2024-09-06 "Insegne di paese"

In un qualsiasi paesotto d’Italia ci sono negozi storici e negozi nuovi, spesso in franchising. In un paese di circa 18.000 abitanti, oltre un circondario interessante che potrebbe superare i 40.000 e una presenza estiva (agostana) di un certo rilievo, insistono ben 450 attività commerciali. Di queste molte sono di bar/ristorazione e le altre di vendita al dettaglio, per lo più di generi vari.

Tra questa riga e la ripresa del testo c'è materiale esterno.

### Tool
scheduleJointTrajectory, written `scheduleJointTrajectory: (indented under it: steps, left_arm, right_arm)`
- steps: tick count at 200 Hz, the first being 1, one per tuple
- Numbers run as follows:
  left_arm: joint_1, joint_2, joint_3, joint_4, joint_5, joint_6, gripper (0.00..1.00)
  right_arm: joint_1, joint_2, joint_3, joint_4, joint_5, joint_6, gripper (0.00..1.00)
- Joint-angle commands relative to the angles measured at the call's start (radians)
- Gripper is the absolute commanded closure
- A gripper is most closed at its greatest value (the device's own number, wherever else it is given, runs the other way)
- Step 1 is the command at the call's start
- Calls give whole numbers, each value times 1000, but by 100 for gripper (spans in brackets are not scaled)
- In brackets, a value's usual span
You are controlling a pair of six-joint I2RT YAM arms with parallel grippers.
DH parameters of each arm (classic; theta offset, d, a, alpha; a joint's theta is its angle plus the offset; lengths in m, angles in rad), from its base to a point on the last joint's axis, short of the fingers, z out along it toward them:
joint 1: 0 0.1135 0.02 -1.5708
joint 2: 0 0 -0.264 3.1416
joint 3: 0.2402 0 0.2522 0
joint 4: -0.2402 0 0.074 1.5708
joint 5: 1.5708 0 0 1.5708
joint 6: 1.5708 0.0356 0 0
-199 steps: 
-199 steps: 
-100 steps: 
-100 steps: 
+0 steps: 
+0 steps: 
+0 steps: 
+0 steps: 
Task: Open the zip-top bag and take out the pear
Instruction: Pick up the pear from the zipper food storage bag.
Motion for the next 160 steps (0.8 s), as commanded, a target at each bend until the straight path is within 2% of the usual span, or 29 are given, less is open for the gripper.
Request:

Se prendiamo in esame solo le strade che formano il cosiddetto “cuore commerciale” del mio paese, possiamo annotare dei cambiamenti davvero notevoli.  Soprattutto in merito alle insegne divenute quasi tutte “inglesi” o esoticamente incomprensibili.

I negozi per vestiti da bambini sono passati dalla semplice vetrina “Abbigliamento 0-10 anni” a marchi più vicini allo stile occidentale/americano, come ORIGINAL MARINES o BRUMS. Il fondatore e titolare di ORIGINAL MARINES è in realtà il napoletano Luciano Cimmino, mentre la varesotta BRUMS, dopo essere stata in amministrazione controllata, è passata al fondo californiano Go Global Retail.

Cimmino è titolare anche del marchio YAMAMAY, che da qualche tempo è presente su una delle strade dello shopping paesano. E qui sulla biancheria intima si apre un capitolo molto interessante. Solo in questo mitico paese del sud Italia, nell’arco di non più di 400 metri c’è un’abbondanza di offerta, forte, variegata e interessante di “intimo”. Resiste la mitica, storica “CECILIA” che però non limita il suo assortimento, spaziando verso le lenzuola e il mitico corredo matrimoniale (si usa ancora? Attendo notizie). Ci sono in abbondanza: TEZENIS, INTIMISSIMI, CALZEDONIA, e anche un MARY Lingerie SEXY con mutande rosse e collant provocanti sempre in vetrina. Se poi aggiungi un paio di attività similari sparse nelle vicinanze, qualche negozio di cinesi che hanno gli stessi prodotti oltre al mercato settimanale pieno di storiche bancarelle delle “magliette”, si intuisce che la mercanzia tira. È come se la biancheria intima fosse diventata la necessità giornaliera del consumatore. Oppure è l’articolo da regalo più gettonato?  Ci sono indizi su cui indagare.

Le scarpe, poi, un mondo tutto esotico. C’è un’insegna lunghissima che merita un accenno “uDROP are on the LIST”. Vendeva scarpe sportive, ma non si intuiva. Dopo pochi mesi ha chiuso, ma l’insegna è ancora lì. Un altro negozio di scarpe, a poche decine di metri, proprio sul semaforo principale si identifica con AW LAB, mentre un po’ più avanti c’è anche BLACK PALM SHOP: Sneakers, Streetwear e Art Toys. Fa specie come, in poche decine di anni, siamo passati dal negozio di Scarpe da Carmela a nomi incomprensibili e poco evocativi.

L’abbigliamento e la pelletteria hanno tutti i nomi possibili tranne quelli italiani, che un tempo significavano moda, eleganza e qualità. C’è TALLY WEiJL, DOLLY, TAKE OFF, LE COST e altri con nomi più o meno non memorizzabili. L’unico riconoscibile come italiano è un negozio cinese, con articoli maglieria, intimo, pelletteria e vari tutti rigorosamente cinesi e vietnamiti, con un’insegna molto chiara: “LUNA BLU-abbigliamento Uomo-Donna”.

Non c’è campo che non sia stato toccato dalla mania del nome “all’inglese”, dalle estetiste ai tatuaggi (necessariamente Tattoo), fino ai vecchi parrucchieri per uomo. Sempre sulle stesse strade del centro cittadino ci sono due saloni che hanno le seguenti insegne: una EXPRESSION By Daniele e l’altra THE GENTLEMEN’S BARBER SHOP. Il mio vecchio barbiere aveva un fascino discreto, senza nessuna insegna, ma questo attiene ad un’altra sfera.

Guardavo le insegne del mio paese, le diciture anglosassoni e multinazionali e pensavo a quei politici che stanno ancora discutendo sul senso autentico dell’italianità. Mentre loro dibattono, il “popolo” è andato da un’altra parte, forse lo stesso popolo che li vota con una certa continuità. Le insegne di un paese di provincia, oltre a illuminarsi, parlano e dicono molto delle trasformazioni in atto, delle contorsioni antropologiche della società dell’effimero e dell’immagine.